• The problem: Below are several records. Retype exactly those lines running from the one with "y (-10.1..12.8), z" through the one with "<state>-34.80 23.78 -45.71", end lines included, and no others.
----- Data for analysis -----
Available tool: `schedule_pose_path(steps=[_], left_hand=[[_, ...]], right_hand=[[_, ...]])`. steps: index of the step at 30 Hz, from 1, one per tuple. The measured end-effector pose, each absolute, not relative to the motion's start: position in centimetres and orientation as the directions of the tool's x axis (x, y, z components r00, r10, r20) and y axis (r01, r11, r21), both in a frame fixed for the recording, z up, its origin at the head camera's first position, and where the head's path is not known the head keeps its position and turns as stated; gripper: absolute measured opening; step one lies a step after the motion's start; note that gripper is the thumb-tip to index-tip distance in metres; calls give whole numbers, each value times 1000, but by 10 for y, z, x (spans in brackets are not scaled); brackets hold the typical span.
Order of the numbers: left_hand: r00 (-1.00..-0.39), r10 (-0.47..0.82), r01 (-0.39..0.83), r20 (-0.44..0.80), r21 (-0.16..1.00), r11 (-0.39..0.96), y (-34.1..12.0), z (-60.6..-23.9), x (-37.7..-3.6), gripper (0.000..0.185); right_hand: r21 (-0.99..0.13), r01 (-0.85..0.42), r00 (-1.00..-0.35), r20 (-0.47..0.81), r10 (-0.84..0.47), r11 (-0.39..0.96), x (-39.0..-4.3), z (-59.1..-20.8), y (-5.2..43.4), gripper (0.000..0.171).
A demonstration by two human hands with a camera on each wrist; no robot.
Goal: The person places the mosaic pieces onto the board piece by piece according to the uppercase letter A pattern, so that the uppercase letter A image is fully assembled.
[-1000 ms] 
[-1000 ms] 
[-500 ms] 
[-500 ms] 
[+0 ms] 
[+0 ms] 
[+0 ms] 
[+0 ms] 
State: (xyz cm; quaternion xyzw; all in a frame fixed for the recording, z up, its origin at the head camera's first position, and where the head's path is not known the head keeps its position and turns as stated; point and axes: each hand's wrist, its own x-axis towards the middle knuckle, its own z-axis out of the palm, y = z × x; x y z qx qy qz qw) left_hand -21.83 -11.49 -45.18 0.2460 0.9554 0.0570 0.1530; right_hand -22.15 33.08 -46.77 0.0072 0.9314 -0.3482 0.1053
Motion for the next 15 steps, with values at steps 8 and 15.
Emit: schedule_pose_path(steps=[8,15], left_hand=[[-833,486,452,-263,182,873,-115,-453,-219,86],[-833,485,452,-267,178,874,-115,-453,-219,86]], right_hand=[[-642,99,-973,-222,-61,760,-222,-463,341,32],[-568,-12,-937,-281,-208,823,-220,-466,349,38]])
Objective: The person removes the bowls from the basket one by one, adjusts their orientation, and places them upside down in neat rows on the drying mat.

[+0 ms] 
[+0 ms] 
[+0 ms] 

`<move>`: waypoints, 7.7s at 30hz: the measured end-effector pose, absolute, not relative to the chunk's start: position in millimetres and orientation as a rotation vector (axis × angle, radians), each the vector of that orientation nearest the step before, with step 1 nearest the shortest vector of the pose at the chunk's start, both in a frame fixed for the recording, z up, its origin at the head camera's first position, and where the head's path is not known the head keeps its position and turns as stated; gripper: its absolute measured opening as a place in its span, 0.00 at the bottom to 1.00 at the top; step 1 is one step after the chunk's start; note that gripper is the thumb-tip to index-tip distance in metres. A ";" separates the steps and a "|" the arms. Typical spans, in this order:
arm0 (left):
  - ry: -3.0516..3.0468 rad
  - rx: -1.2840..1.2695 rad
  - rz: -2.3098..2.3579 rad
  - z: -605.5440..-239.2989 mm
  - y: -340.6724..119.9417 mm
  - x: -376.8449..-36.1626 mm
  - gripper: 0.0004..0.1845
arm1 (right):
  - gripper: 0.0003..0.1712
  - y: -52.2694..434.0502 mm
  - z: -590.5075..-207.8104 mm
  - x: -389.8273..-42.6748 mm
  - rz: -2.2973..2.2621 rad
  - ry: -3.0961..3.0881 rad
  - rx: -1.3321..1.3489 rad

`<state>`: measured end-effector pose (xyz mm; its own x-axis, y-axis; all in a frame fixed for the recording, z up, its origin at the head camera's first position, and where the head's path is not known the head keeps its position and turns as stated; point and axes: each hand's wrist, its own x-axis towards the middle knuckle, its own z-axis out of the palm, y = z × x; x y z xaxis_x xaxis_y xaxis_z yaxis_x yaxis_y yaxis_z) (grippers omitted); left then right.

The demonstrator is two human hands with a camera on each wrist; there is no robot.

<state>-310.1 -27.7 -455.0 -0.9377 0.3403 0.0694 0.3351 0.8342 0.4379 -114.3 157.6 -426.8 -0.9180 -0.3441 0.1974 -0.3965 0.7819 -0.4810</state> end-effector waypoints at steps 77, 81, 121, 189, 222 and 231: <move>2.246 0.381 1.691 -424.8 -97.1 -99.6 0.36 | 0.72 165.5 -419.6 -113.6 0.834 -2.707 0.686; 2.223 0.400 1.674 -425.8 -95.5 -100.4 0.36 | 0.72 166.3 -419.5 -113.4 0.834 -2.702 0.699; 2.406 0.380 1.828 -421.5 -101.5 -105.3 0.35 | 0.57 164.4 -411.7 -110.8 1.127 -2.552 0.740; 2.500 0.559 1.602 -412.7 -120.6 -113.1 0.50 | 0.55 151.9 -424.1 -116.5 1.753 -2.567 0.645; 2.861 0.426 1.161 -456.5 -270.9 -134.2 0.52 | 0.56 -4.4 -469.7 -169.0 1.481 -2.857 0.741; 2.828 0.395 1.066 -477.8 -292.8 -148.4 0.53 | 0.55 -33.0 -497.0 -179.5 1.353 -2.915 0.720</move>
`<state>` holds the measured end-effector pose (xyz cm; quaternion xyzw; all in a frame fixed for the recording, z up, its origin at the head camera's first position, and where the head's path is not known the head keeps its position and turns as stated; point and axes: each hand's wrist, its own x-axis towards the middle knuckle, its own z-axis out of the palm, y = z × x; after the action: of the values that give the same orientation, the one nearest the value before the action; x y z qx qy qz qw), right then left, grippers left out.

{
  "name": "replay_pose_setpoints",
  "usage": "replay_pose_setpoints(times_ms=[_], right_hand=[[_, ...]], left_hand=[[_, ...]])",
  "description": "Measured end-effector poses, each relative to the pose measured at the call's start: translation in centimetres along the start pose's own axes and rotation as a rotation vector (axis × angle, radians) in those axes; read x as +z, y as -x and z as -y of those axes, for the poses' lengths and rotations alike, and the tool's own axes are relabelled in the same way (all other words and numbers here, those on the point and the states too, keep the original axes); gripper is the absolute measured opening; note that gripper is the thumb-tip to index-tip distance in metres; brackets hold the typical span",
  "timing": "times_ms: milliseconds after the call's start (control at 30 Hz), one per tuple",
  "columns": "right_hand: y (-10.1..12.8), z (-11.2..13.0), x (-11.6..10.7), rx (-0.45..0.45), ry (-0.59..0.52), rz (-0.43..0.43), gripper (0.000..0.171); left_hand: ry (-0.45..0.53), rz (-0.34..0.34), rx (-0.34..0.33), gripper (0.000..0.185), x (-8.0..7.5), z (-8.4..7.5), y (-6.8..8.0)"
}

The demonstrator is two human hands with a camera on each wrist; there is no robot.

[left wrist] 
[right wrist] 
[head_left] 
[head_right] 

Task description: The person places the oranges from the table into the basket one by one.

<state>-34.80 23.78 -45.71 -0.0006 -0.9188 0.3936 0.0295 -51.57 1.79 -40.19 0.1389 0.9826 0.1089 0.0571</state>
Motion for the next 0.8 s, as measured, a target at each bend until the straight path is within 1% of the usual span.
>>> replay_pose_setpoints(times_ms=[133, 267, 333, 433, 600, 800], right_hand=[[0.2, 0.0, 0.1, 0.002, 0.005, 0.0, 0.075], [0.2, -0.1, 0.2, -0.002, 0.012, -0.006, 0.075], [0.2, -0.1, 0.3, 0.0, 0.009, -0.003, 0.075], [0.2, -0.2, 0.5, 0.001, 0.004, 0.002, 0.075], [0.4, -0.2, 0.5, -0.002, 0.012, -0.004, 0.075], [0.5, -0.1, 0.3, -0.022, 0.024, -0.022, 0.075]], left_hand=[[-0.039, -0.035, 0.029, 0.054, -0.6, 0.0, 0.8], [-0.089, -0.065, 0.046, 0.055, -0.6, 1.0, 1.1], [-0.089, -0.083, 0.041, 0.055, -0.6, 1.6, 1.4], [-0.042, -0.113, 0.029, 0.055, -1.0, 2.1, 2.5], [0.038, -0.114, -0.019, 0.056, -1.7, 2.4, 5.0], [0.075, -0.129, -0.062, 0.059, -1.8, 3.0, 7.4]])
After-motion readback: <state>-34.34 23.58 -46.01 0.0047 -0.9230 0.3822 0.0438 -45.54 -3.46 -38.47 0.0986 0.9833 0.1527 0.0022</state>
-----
• Result of the exercise:
  "columns": "right_hand: y (-10.1..12.8), z (-11.2..13.0), x (-11.6..10.7), rx (-0.45..0.45), ry (-0.59..0.52), rz (-0.43..0.43), gripper (0.000..0.171); left_hand: ry (-0.45..0.53), rz (-0.34..0.34), rx (-0.34..0.33), gripper (0.000..0.185), x (-8.0..7.5), z (-8.4..7.5), y (-6.8..8.0)"
}

The demonstrator is two human hands with a camera on each wrist; there is no robot.

[left wrist] 
[right wrist] 
[head_left] 
[head_right] 

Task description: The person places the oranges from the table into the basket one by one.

<state>-34.80 23.78 -45.71 -0.0006 -0.9188 0.3936 0.0295 -51.57 1.79 -40.19 0.1389 0.9826 0.1089 0.0571</state>

What appears above is the full answer.